Booker is leaving out this critical background in touting the praise from the ACLU.

-Holmes Lybrand

Robots displacing more workers than immigrants

Andrew Yang said: “If you go to a factory here in Michigan, you will not find wall-to-wall immigrants, you will find wall-to-wall robots and machines. Immigrants are being scapegoated for issues they have nothing to do with in our economy.”

Facts First: Yang is right that robots have displaced more workers than immigrants.

Many studies have shown that immigrants generally create more net jobs in the US, although there may be some displacement and wage stagnation in low-skilled industries where more immigrants compete directly with native-born Americans.

But all kinds of manufacturing industries in America, from steel to tractors, have incorporated technology that reduces the number of people needed to create a given amount of stuff. The automotive sector accounts for about half the US’ robot shipments, according to the Robotics Industry Association, though non-automotive industries have been catching up fast. And many economists, including those at Oxford Economics and McKinsey, project that automation will displace millions of jobs in manufacturing down the line.

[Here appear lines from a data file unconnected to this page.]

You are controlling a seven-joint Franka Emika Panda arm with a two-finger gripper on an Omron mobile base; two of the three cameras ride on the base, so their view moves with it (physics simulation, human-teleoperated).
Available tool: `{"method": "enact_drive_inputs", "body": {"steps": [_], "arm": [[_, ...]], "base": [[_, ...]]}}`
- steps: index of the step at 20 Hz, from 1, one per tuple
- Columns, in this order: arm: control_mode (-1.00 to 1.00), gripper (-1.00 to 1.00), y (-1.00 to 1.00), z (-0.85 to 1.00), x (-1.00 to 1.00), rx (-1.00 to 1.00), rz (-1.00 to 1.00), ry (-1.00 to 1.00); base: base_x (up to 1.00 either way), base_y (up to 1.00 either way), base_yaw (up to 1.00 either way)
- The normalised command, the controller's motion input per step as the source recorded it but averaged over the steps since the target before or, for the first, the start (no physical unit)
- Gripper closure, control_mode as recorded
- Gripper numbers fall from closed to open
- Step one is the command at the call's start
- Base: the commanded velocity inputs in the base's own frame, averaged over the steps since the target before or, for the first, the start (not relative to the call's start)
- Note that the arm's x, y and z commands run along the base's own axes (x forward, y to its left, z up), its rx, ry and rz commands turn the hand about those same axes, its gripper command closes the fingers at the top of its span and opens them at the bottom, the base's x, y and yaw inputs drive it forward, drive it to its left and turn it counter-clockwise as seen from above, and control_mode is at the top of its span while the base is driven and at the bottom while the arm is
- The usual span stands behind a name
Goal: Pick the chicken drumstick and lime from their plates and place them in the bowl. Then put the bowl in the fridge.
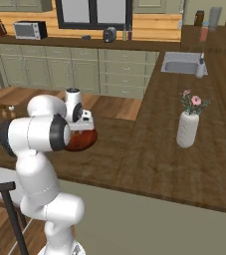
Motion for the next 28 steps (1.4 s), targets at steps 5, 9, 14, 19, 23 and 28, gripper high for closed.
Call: {"method": "enact_drive_inputs", "body": {"steps": [5, 9, 14, 19, 23, 28], "arm": [[-1.00, 1.00, 0.20, -0.36, 0.18, 0.00, 0.00, -0.01], [-1.00, -1.00, 0.07, -0.33, -0.17, 0.00, 0.00, -0.06], [-1.00, -1.00, 0.00, -0.07, -0.04, 0.00, 0.00, -0.10], [-1.00, -1.00, 0.17, 0.11, -0.27, 0.00, 0.00, -0.13], [-1.00, -1.00, 0.80, 0.57, -0.26, 0.02, 0.11, -0.08], [-1.00, -1.00, 0.75, 0.64, -0.25, 0.06, 0.10, 0.02]], "base": [[0.00, 0.00, 0.00], [0.00, 0.00, 0.00], [0.00, 0.00, 0.00], [0.00, 0.00, 0.00], [0.00, 0.00, 0.00], [0.00, 0.00, 0.00]]}}
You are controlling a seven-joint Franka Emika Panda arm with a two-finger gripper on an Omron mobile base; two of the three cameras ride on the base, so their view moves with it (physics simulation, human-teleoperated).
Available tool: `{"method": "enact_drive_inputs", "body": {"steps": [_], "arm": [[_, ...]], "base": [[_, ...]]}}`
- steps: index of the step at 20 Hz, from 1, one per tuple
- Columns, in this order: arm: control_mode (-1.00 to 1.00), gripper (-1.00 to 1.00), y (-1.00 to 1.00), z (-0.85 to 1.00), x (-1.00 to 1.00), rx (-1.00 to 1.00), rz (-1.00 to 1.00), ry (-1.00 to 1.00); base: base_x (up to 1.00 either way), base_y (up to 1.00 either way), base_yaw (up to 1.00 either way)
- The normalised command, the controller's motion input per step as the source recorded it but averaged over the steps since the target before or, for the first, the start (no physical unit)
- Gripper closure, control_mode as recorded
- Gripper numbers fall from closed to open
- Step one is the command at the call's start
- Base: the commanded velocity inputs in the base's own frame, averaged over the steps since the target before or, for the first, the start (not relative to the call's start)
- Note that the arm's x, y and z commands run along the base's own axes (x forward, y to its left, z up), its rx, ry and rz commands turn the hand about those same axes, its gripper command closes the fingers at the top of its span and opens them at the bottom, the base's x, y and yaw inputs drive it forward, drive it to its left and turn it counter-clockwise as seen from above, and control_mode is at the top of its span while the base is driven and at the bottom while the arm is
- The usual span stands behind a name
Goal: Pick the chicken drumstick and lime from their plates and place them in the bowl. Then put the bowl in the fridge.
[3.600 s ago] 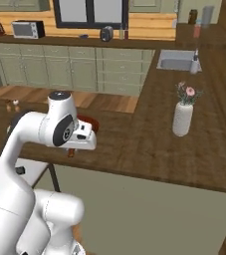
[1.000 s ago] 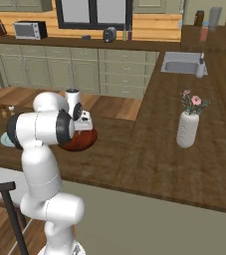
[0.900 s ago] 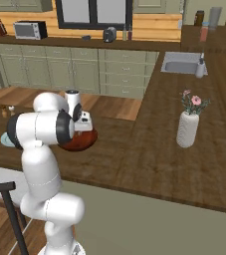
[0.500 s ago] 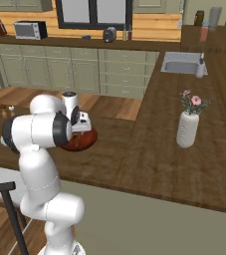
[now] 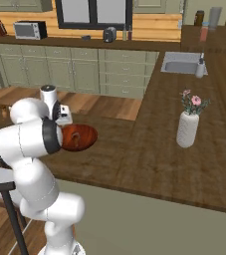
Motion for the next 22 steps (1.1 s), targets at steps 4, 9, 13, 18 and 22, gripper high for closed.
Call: {"method": "enact_drive_inputs", "body": {"steps": [4, 9, 13, 18, 22], "arm": [[-1.00, -1.00, 0.62, 0.05, -0.20, 0.02, 0.17, 0.00], [-1.00, -1.00, 0.71, 0.00, -0.08, 0.00, 0.20, -0.09], [-1.00, -1.00, 0.59, 0.00, 0.00, 0.04, 0.16, -0.02], [-1.00, -1.00, 0.48, -0.01, 0.00, 0.11, 0.12, 0.02], [-1.00, -1.00, 0.59, 0.00, 0.00, 0.02, 0.06, 0.05]], "base": [[0.00, 0.00, 0.00], [0.00, 0.00, 0.00], [0.00, 0.00, 0.00], [0.00, 0.00, 0.00], [0.00, 0.00, 0.00]]}}
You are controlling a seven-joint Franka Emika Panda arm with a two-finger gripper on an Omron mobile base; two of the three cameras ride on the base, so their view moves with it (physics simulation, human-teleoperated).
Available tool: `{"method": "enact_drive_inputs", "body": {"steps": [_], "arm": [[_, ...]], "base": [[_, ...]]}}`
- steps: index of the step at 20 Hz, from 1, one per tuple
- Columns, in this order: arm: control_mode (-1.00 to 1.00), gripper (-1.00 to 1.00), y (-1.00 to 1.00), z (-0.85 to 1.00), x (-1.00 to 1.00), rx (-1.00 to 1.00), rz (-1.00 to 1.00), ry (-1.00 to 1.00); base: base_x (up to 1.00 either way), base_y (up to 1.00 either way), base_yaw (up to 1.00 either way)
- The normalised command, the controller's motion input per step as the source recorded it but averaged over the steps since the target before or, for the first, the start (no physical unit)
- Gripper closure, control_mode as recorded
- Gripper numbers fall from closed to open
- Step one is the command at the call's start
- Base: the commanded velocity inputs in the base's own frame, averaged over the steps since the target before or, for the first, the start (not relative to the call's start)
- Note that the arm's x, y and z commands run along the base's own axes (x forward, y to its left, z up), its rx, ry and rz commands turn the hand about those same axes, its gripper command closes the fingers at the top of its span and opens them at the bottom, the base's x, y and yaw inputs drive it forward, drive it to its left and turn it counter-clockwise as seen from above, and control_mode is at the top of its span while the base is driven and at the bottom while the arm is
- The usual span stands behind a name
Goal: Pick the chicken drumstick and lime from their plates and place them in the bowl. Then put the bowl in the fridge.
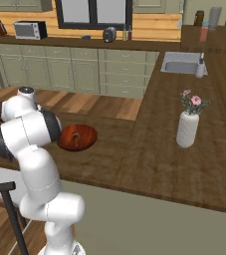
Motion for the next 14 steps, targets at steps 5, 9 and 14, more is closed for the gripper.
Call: {"method": "enact_drive_inputs", "body": {"steps": [5, 9, 14], "arm": [[-1.00, -1.00, 0.58, 0.00, -0.01, 0.00, 0.01, 0.03], [-1.00, -1.00, 0.23, -0.02, 0.10, 0.00, 0.00, 0.01], [-1.00, -1.00, 0.22, -0.05, 0.29, -0.06, -0.01, -0.01]], "base": [[0.00, 0.00, 0.00], [0.00, 0.00, 0.00], [0.00, 0.00, 0.00]]}}
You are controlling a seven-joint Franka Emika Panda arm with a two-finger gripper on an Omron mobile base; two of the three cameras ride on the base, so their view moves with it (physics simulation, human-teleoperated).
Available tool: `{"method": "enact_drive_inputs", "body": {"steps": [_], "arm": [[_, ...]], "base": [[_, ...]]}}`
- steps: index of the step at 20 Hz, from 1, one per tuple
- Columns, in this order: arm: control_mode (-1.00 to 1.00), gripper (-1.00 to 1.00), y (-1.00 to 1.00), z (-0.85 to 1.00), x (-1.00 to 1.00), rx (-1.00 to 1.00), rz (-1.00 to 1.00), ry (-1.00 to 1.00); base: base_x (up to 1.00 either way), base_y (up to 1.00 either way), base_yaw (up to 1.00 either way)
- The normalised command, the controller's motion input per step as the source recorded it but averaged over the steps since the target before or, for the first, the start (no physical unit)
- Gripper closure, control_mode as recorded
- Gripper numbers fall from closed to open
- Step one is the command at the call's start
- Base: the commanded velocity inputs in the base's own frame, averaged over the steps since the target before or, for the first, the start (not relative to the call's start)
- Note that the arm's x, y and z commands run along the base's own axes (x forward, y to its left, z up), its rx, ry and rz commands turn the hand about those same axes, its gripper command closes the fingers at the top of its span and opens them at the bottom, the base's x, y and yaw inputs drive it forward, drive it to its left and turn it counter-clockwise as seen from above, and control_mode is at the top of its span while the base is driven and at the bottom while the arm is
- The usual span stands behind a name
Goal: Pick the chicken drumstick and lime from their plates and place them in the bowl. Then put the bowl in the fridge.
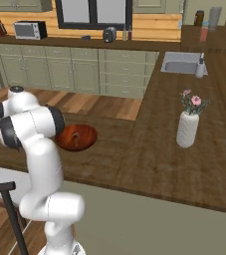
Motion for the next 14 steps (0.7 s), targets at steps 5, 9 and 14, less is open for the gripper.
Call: {"method": "enact_drive_inputs", "body": {"steps": [5, 9, 14], "arm": [[-1.00, -1.00, 0.13, -0.11, 0.33, -0.11, 0.00, -0.06], [-1.00, -1.00, 0.17, -0.01, 0.16, -0.06, 0.00, -0.03], [-1.00, -1.00, 0.33, 0.00, 0.03, -0.01, 0.00, 0.02]], "base": [[0.00, 0.00, 0.00], [0.00, 0.00, 0.00], [0.00, 0.00, 0.00]]}}
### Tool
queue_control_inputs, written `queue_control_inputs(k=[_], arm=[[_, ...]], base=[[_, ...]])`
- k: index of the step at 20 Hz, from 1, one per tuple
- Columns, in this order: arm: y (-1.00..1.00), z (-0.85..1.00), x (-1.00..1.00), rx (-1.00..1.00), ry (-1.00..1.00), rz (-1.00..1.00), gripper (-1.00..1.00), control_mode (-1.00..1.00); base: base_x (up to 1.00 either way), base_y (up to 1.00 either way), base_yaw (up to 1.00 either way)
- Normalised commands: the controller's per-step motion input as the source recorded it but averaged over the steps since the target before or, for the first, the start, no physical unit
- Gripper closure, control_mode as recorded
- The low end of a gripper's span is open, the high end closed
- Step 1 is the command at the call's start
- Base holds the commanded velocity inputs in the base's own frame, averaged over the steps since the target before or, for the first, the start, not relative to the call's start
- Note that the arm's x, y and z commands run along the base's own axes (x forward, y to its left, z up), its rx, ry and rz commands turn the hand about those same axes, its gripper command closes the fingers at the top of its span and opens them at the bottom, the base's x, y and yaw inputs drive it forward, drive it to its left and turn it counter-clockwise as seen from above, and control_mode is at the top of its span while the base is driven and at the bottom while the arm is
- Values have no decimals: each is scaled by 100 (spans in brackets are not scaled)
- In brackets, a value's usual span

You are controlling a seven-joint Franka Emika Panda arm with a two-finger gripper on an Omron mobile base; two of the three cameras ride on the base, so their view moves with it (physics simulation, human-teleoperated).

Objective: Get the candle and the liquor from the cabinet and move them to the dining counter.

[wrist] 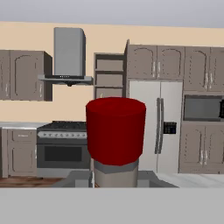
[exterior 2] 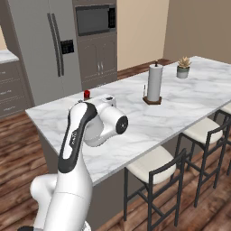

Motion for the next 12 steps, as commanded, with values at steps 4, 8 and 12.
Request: queue_control_inputs(k=[4,8,12], arm=[[-40,-17,32,-1,5,10,100,-100],[-46,-18,26,0,0,7,100,-100],[-27,-21,9,-4,0,3,100,-100]], base=[[0,0,0],[0,0,0],[0,0,0]])
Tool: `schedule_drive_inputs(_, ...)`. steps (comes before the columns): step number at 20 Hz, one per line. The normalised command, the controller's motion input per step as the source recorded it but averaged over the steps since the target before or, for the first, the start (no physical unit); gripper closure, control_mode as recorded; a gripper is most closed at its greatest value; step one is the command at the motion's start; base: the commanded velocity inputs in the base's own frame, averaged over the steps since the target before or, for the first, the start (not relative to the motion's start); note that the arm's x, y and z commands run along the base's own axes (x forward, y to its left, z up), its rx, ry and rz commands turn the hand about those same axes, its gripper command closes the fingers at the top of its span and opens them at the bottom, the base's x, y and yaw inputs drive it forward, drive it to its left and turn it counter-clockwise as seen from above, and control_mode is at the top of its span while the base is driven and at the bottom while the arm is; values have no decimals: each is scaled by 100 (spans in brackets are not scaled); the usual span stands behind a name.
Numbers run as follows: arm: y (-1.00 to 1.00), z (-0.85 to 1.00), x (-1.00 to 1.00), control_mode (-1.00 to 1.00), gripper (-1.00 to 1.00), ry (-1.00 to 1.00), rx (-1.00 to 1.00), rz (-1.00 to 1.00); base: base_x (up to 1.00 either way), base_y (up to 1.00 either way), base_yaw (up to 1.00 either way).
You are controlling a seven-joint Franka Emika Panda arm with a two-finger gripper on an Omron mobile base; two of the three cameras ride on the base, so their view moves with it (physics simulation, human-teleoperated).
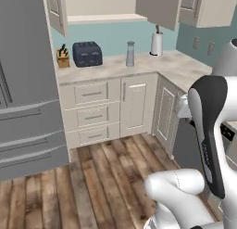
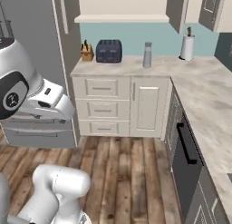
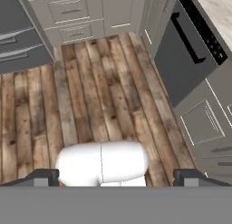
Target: There is a tray on the dining counter. Grab the cup, mug, and pitcher and place them on the tray. The pitcher may be placed next to the tray if it cannot fit the tray.
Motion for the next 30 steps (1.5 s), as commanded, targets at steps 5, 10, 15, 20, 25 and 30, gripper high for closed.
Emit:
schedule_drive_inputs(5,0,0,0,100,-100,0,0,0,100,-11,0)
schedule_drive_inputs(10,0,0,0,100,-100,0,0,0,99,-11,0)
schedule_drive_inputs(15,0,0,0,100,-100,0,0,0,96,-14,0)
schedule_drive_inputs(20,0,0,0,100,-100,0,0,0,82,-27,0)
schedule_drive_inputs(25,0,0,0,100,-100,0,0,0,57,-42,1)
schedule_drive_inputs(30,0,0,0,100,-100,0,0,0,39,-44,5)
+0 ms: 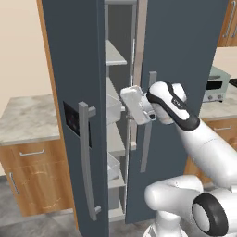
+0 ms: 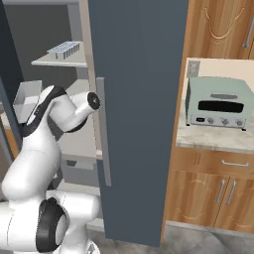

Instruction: Open the freezer door, pick up the ice cube tray from the freezer, and place it on the dining counter.

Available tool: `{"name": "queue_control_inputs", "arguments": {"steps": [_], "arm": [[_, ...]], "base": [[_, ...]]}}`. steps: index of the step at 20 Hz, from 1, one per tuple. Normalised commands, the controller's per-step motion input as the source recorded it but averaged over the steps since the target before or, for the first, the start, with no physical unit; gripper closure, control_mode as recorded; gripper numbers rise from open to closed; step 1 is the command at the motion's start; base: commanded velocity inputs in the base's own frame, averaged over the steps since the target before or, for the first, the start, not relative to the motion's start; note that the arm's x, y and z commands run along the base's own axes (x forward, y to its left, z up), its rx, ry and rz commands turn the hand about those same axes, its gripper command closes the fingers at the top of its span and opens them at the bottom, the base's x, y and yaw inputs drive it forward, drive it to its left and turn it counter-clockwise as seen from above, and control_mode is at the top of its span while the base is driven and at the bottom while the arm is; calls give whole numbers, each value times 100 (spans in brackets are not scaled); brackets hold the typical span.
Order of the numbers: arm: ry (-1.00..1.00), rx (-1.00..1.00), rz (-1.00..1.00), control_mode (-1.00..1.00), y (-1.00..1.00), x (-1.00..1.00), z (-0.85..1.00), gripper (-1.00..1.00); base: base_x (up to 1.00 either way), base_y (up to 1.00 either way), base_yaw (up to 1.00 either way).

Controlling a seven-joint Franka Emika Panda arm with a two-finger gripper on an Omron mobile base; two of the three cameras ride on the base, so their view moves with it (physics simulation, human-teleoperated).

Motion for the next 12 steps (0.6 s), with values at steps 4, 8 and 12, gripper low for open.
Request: {"name": "queue_control_inputs", "arguments": {"steps": [4,8,12], "arm": [[24,0,7,-100,100,42,0,-100],[9,-2,12,-100,100,-11,-1,-100],[0,-11,16,-100,100,-38,-30,-100]], "base": [[0,0,0],[0,0,0],[0,0,0]]}}
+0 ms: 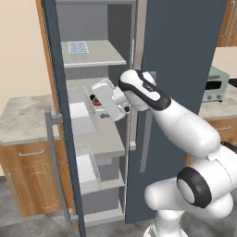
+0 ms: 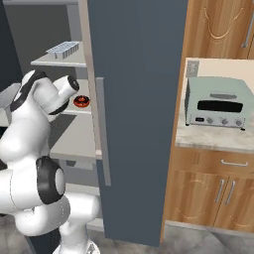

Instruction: Open the freezer door, pick up the ice cube tray from the freezer, and place it on the dining counter.

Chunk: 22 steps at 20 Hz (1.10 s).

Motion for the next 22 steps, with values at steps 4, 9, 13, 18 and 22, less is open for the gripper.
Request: {"name": "queue_control_inputs", "arguments": {"steps": [4,9,13,18,22], "arm": [[0,-14,10,-100,100,-52,-42,-100],[-5,-8,-4,-100,35,-30,-5,-100],[-17,1,0,-100,-100,-35,38,-100],[-20,0,1,-100,-82,-52,89,-100],[-15,-4,1,-100,-48,-30,91,-100]], "base": [[0,0,0],[0,0,0],[0,0,0],[0,0,0],[0,0,0]]}}
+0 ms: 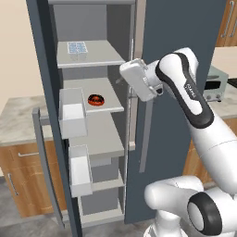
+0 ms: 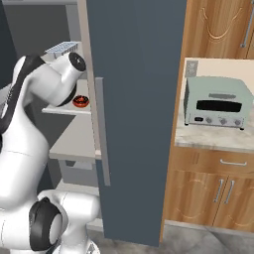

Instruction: Open the freezer door, pick up the ice cube tray from the freezer, and place it on the dining counter.

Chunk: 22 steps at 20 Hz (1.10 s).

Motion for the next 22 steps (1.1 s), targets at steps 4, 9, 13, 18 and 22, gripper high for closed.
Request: {"name": "queue_control_inputs", "arguments": {"steps": [4,9,13,18,22], "arm": [[-10,-25,1,-100,-65,-31,10,-100],[-5,-29,-1,-100,-48,-2,0,-100],[0,-18,-2,100,-4,0,0,-100],[0,0,0,100,0,0,0,-100],[0,0,0,100,0,0,0,-100]], "base": [[0,0,0],[0,0,0],[0,0,0],[18,-2,0],[38,-23,0]]}}
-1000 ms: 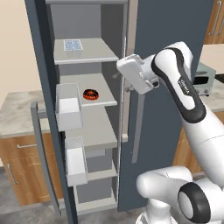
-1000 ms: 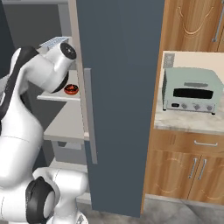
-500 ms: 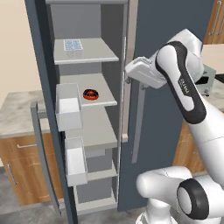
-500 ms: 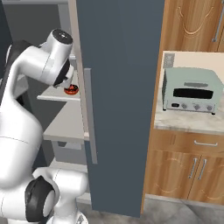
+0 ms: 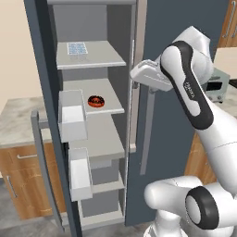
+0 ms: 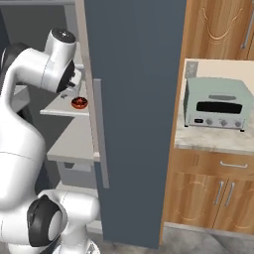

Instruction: Open the freezer door, pick up the ice cube tray from the freezer, and place it on the dining counter.

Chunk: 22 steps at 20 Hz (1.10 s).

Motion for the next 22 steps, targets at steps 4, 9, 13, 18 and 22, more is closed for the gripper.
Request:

However, manufacturing employment in Michigan has been steadily rising since the bottom of the Great Recession, and now stands at 635,000 jobs — 14% of total employment in the state. And according to the pro-immigration American Immigration Council, in 2015, 94,152 of those jobs were occupied by immigrants, a share that was higher than immigrants’ percentage of the overall population.

-Lydia DePillis

Obama did not sign DACA into law

Former Vice President Joe Biden was the target of multiple attacks, from protesters and from others onstage, about the deportation record of President Barack Obama. Biden defended his former boss against New York Mayor Bill de Blasio by saying Obama “came up with the idea for the first time ever of dealing with the DREAMers. He put that into law.”

Facts First: That’s false. Obama didn’t put it into law — and that’s a hugely important point.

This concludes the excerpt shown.